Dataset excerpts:
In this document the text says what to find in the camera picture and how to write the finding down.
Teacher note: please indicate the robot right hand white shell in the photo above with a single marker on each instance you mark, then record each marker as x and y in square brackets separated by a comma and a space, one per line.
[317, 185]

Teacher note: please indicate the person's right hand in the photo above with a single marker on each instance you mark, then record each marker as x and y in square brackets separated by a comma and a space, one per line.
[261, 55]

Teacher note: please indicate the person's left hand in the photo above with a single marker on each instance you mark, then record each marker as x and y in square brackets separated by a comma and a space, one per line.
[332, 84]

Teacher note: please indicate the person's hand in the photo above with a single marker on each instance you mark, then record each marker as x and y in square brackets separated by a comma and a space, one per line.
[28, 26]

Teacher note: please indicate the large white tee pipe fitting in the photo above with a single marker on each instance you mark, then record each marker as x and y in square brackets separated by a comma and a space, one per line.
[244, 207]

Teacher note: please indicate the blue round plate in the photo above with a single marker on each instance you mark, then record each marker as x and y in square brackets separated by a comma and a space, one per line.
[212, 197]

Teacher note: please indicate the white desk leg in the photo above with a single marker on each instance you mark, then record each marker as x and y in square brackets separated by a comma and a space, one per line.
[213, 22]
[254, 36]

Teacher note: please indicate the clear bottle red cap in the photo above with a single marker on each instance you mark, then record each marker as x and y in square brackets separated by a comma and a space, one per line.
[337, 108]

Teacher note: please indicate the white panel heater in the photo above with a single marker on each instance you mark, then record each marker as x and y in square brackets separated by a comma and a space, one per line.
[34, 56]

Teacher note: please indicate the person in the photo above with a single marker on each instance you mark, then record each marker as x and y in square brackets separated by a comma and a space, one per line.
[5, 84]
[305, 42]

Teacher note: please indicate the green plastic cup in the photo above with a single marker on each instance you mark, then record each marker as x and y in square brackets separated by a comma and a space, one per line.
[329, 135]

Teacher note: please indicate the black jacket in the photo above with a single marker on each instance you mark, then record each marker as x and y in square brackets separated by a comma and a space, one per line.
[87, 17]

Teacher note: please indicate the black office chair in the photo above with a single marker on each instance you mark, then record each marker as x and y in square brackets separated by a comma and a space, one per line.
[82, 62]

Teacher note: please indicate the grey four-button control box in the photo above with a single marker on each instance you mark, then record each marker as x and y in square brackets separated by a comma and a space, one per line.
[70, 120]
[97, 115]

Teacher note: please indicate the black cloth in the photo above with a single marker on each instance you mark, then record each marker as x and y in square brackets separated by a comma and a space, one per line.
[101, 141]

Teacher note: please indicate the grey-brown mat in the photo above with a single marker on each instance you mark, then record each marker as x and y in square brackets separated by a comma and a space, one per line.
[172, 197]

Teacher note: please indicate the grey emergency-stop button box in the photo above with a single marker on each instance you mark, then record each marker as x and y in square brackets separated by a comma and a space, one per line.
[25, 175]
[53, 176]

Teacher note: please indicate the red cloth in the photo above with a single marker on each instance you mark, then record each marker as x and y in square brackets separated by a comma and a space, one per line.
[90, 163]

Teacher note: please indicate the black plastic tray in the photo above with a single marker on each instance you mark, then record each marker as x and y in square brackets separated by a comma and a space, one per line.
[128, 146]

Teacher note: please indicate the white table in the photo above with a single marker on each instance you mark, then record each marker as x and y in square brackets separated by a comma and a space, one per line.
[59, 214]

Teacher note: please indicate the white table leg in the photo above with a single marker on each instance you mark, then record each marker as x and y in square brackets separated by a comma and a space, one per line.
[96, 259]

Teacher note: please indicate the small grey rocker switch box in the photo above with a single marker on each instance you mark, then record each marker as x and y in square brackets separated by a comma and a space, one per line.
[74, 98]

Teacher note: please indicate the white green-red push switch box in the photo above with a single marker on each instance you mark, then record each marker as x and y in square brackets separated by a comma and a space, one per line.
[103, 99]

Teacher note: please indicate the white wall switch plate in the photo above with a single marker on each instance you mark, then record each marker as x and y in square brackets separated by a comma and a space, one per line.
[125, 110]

_Problem requirements_.
In full and without alteration, reproduce the records above.

_Response below_.
In this document the text says what to find in the camera picture and how to write the finding down.
Teacher note: please indicate the robot right hand white shell in the photo above with a single marker on each instance you mark, then record each marker as x and y in square brackets separated by a comma and a space, one per line.
[317, 185]

Teacher note: please indicate the person's right hand in the photo above with a single marker on each instance you mark, then record each marker as x and y in square brackets separated by a comma and a space, one per line.
[261, 55]

Teacher note: please indicate the person's left hand in the photo above with a single marker on each instance you mark, then record each marker as x and y in square brackets separated by a comma and a space, one per line.
[332, 84]

Teacher note: please indicate the person's hand in the photo above with a single marker on each instance you mark, then record each marker as x and y in square brackets separated by a comma and a space, one per line.
[28, 26]

Teacher note: please indicate the large white tee pipe fitting in the photo above with a single marker on each instance you mark, then record each marker as x and y in square brackets separated by a comma and a space, one per line.
[244, 207]

Teacher note: please indicate the blue round plate in the photo above with a single marker on each instance you mark, then record each marker as x and y in square brackets separated by a comma and a space, one per line.
[212, 197]

Teacher note: please indicate the white desk leg in the photo above with a single marker on each instance you mark, then record each marker as x and y in square brackets separated by a comma and a space, one per line.
[213, 22]
[254, 36]

Teacher note: please indicate the clear bottle red cap in the photo above with a single marker on each instance you mark, then record each marker as x and y in square brackets separated by a comma and a space, one per line.
[337, 108]

Teacher note: please indicate the white panel heater in the photo above with a single marker on each instance you mark, then record each marker as x and y in square brackets separated by a comma and a space, one per line.
[34, 56]

Teacher note: please indicate the person in the photo above with a single marker on each instance you mark, then record each marker as x and y in square brackets separated by a comma and a space, one per line.
[5, 84]
[305, 42]

Teacher note: please indicate the green plastic cup in the photo above with a single marker on each instance you mark, then record each marker as x and y in square brackets separated by a comma and a space, one per line.
[329, 135]

Teacher note: please indicate the black jacket in the photo above with a single marker on each instance you mark, then record each marker as x and y in square brackets separated by a comma and a space, one per line.
[87, 17]

Teacher note: please indicate the black office chair in the photo above with a single marker on each instance you mark, then record each marker as x and y in square brackets separated by a comma and a space, one per line.
[82, 62]

Teacher note: please indicate the grey four-button control box in the photo above with a single marker on each instance you mark, then record each marker as x and y in square brackets separated by a comma and a space, one per line.
[70, 120]
[97, 115]

Teacher note: please indicate the black cloth in the photo above with a single marker on each instance you mark, then record each marker as x and y in square brackets separated by a comma and a space, one per line.
[101, 141]

Teacher note: please indicate the grey-brown mat in the photo above with a single marker on each instance you mark, then record each marker as x and y in square brackets separated by a comma and a space, one per line.
[172, 197]

Teacher note: please indicate the grey emergency-stop button box in the photo above with a single marker on each instance you mark, then record each marker as x and y in square brackets separated by a comma and a space, one per line.
[25, 175]
[53, 176]

Teacher note: please indicate the red cloth in the photo above with a single marker on each instance you mark, then record each marker as x and y in square brackets separated by a comma and a space, one per line.
[90, 163]

Teacher note: please indicate the black plastic tray in the photo above with a single marker on each instance you mark, then record each marker as x and y in square brackets separated by a comma and a space, one per line.
[128, 146]

Teacher note: please indicate the white table in the photo above with a single marker on each instance you mark, then record each marker as x and y in square brackets separated by a comma and a space, one per line.
[59, 214]

Teacher note: please indicate the white table leg in the photo above with a single marker on each instance you mark, then record each marker as x and y in square brackets separated by a comma and a space, one per line.
[96, 259]

Teacher note: please indicate the small grey rocker switch box in the photo above with a single marker on each instance you mark, then record each marker as x and y in square brackets separated by a comma and a space, one per line.
[74, 98]

Teacher note: please indicate the white green-red push switch box in the photo above with a single marker on each instance you mark, then record each marker as x and y in square brackets separated by a comma and a space, one per line.
[103, 99]

Teacher note: please indicate the white wall switch plate in the photo above with a single marker on each instance you mark, then record each marker as x and y in square brackets separated by a comma and a space, one per line.
[125, 110]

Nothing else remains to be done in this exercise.